* **EXERCISE**:
Leave the pictures out. Return the rest of the listing below exactly.

DATA SEGMENT: Begin

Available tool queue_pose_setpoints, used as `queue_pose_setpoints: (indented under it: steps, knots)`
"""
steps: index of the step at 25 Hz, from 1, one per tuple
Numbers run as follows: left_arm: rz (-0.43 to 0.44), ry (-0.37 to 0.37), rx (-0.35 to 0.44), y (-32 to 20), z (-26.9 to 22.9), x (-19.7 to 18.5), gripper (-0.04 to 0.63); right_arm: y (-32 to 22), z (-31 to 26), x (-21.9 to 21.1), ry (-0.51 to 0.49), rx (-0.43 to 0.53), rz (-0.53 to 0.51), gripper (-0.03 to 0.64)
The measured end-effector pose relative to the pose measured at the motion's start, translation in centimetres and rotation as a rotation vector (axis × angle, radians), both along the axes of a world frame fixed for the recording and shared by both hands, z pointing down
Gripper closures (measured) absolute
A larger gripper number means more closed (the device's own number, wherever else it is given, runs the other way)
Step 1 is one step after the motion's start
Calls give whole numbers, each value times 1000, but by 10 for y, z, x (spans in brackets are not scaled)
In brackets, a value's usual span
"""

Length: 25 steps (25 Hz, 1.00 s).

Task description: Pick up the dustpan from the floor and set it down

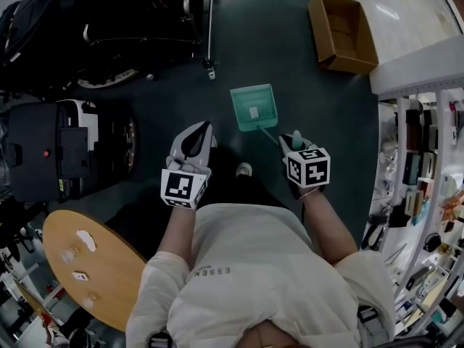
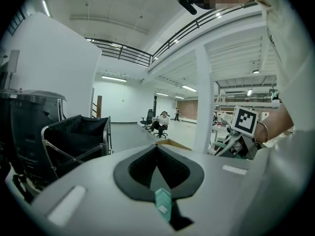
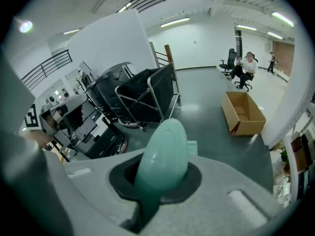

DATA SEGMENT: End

* **RESULT**:
Available tool queue_pose_setpoints, used as `queue_pose_setpoints: (indented under it: steps, knots)`
"""
steps: index of the step at 25 Hz, from 1, one per tuple
Numbers run as follows: left_arm: rz (-0.43 to 0.44), ry (-0.37 to 0.37), rx (-0.35 to 0.44), y (-32 to 20), z (-26.9 to 22.9), x (-19.7 to 18.5), gripper (-0.04 to 0.63); right_arm: y (-32 to 22), z (-31 to 26), x (-21.9 to 21.1), ry (-0.51 to 0.49), rx (-0.43 to 0.53), rz (-0.53 to 0.51), gripper (-0.03 to 0.64)
The measured end-effector pose relative to the pose measured at the motion's start, translation in centimetres and rotation as a rotation vector (axis × angle, radians), both along the axes of a world frame fixed for the recording and shared by both hands, z pointing down
Gripper closures (measured) absolute
A larger gripper number means more closed (the device's own number, wherever else it is given, runs the other way)
Step 1 is one step after the motion's start
Calls give whole numbers, each value times 1000, but by 10 for y, z, x (spans in brackets are not scaled)
In brackets, a value's usual span
"""

Length: 25 steps (25 Hz, 1.00 s).

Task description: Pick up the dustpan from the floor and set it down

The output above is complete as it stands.